▸ What is being asked
Looking at the data, count the lines where the word "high" occurs and answer with only the number.

▸ The input
※

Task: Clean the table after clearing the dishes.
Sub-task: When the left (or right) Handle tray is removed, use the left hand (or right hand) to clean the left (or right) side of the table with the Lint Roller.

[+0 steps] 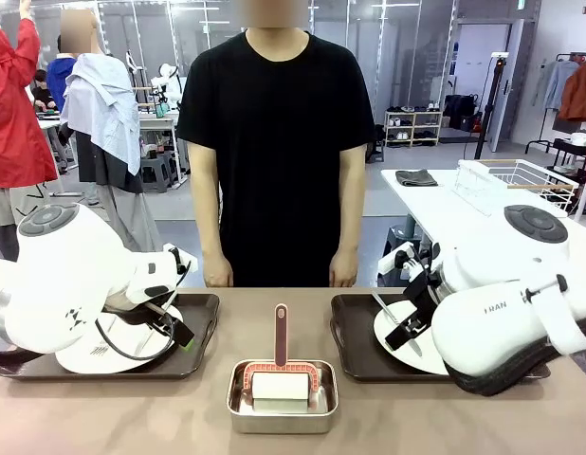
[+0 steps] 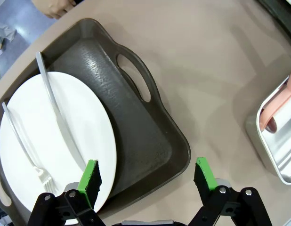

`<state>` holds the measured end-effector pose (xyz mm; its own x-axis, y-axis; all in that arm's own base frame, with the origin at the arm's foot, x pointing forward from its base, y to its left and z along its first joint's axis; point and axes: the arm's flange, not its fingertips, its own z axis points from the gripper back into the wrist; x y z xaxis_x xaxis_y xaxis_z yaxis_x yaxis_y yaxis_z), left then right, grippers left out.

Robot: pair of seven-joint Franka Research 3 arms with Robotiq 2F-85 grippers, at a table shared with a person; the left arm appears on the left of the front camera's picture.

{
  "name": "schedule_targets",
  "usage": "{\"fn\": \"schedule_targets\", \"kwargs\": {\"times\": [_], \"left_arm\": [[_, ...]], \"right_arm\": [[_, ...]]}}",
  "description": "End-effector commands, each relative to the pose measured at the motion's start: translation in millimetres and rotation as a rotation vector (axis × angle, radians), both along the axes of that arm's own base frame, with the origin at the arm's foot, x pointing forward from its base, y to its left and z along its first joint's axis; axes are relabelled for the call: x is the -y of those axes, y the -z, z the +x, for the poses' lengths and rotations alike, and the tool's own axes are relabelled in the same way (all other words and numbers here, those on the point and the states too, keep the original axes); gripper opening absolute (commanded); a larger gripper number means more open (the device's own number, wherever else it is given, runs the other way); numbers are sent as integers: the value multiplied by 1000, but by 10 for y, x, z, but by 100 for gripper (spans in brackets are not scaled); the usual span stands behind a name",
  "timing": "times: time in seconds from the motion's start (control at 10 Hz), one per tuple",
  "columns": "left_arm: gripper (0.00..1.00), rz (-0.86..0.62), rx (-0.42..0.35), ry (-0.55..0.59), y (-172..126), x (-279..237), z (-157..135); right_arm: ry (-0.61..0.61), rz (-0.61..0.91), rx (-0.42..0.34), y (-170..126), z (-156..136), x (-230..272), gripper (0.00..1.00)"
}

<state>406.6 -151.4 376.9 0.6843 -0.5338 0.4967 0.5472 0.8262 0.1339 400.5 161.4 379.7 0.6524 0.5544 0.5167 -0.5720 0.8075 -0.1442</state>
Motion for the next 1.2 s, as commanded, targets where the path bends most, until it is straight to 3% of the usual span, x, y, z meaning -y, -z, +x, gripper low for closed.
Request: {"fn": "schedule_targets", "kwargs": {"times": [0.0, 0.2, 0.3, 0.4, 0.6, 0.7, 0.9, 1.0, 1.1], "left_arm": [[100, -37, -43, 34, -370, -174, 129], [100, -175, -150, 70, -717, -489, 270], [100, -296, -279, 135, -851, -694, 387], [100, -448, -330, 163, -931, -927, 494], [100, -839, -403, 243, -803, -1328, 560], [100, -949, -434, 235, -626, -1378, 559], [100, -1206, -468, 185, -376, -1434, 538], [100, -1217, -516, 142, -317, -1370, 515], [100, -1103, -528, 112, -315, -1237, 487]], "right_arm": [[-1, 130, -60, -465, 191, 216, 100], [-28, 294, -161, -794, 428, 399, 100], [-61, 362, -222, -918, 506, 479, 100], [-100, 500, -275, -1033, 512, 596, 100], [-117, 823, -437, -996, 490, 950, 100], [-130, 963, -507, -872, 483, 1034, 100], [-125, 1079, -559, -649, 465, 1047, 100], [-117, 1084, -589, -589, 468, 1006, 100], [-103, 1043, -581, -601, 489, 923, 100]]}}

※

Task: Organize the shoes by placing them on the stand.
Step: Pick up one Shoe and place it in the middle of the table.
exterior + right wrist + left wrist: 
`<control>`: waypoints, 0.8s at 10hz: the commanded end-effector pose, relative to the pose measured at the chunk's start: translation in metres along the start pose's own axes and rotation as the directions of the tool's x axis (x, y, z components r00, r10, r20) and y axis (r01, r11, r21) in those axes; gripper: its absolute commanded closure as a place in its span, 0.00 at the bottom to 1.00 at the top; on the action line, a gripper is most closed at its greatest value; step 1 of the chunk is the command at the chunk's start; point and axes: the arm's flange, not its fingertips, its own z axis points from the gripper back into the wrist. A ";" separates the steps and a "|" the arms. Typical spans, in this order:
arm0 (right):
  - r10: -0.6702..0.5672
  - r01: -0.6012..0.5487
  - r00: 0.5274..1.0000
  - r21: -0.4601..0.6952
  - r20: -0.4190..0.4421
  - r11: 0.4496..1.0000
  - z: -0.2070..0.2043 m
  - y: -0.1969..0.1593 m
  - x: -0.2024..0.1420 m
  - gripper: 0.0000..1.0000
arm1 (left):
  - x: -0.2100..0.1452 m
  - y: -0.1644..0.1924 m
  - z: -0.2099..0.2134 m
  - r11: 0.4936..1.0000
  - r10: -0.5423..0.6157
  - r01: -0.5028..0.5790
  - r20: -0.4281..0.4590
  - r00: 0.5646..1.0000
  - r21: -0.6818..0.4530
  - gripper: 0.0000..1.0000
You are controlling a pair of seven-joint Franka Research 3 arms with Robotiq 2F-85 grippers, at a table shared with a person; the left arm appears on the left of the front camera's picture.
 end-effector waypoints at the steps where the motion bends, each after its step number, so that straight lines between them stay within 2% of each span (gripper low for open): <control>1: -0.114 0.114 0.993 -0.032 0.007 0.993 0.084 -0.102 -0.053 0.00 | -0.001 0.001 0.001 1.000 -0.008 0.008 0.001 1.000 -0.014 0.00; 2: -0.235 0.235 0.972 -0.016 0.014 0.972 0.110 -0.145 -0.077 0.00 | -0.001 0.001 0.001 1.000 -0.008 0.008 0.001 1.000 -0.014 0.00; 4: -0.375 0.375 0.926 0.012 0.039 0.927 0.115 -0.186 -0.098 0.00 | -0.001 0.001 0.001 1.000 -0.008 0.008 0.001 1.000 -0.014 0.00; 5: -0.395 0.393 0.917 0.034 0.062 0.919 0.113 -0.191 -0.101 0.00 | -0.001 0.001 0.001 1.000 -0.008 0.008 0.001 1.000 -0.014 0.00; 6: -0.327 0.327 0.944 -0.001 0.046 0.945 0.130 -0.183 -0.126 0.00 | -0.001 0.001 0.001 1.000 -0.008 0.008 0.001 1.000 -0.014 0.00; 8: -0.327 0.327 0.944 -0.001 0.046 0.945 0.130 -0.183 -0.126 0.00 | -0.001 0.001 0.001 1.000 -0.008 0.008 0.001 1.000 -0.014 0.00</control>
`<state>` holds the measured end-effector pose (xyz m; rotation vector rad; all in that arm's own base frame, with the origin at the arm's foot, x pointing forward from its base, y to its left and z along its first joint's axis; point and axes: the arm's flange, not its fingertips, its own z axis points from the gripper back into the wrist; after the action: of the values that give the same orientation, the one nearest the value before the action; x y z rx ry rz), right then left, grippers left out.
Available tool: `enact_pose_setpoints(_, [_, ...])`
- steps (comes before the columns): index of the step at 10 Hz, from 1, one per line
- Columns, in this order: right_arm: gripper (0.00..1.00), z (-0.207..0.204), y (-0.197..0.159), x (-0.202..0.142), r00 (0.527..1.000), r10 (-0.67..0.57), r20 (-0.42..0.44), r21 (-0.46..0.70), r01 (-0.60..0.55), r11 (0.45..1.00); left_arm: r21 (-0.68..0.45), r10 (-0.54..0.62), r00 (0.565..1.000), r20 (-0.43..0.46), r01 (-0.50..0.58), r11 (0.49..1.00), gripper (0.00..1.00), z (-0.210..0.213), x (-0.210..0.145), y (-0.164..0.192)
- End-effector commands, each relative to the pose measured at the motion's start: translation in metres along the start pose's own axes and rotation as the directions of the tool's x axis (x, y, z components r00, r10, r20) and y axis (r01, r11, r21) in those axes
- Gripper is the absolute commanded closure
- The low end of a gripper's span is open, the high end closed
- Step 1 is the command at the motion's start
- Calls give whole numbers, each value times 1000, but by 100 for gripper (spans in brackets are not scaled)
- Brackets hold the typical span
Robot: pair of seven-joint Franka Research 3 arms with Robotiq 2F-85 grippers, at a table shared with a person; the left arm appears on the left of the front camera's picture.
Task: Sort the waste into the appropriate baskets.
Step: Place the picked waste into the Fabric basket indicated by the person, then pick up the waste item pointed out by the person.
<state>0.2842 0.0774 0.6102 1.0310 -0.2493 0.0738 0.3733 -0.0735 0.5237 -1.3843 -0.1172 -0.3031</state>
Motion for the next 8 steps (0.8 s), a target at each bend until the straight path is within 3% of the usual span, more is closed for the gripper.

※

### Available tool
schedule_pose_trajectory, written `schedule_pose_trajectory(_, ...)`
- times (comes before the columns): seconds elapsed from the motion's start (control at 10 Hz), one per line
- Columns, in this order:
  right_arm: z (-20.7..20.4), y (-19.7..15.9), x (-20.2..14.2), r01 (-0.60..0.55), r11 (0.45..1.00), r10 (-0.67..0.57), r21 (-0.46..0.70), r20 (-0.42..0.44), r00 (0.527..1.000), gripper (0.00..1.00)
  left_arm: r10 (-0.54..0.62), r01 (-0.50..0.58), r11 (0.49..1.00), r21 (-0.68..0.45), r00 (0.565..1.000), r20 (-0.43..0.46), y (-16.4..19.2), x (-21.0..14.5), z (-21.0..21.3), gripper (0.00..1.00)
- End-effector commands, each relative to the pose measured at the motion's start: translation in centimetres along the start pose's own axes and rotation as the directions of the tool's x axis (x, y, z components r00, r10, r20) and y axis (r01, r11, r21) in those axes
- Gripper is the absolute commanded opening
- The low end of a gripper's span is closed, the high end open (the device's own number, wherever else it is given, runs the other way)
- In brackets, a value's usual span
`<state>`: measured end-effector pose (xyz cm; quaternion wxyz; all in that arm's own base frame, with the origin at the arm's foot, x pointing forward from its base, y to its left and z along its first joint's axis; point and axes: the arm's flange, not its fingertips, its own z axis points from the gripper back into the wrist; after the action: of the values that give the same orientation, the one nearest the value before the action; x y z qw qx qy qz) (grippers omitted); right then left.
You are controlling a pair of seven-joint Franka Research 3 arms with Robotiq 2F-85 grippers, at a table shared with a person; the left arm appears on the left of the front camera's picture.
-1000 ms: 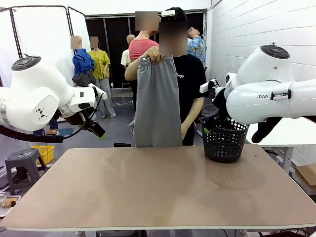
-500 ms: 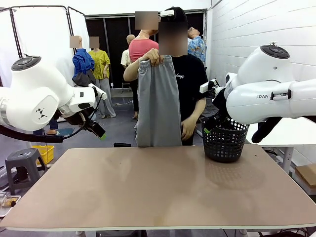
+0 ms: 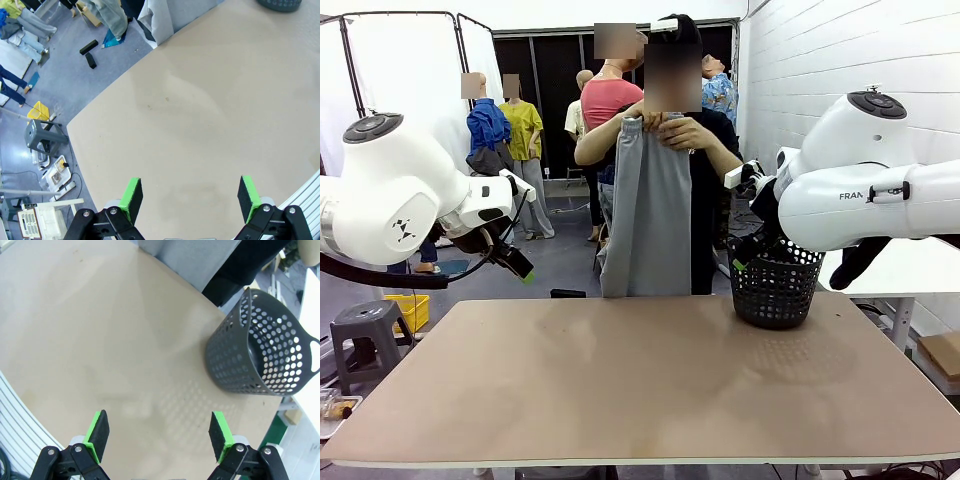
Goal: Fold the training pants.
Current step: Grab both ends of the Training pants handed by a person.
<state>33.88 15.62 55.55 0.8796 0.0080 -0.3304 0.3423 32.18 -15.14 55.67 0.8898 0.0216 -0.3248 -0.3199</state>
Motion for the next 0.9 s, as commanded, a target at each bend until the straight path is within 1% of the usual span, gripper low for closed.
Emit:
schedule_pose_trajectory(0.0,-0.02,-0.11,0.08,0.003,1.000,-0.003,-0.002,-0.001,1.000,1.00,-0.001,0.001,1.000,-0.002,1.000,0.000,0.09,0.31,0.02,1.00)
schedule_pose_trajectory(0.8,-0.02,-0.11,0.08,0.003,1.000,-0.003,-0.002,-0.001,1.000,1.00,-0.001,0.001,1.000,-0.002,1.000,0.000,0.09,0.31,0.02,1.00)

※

▸ Response below
2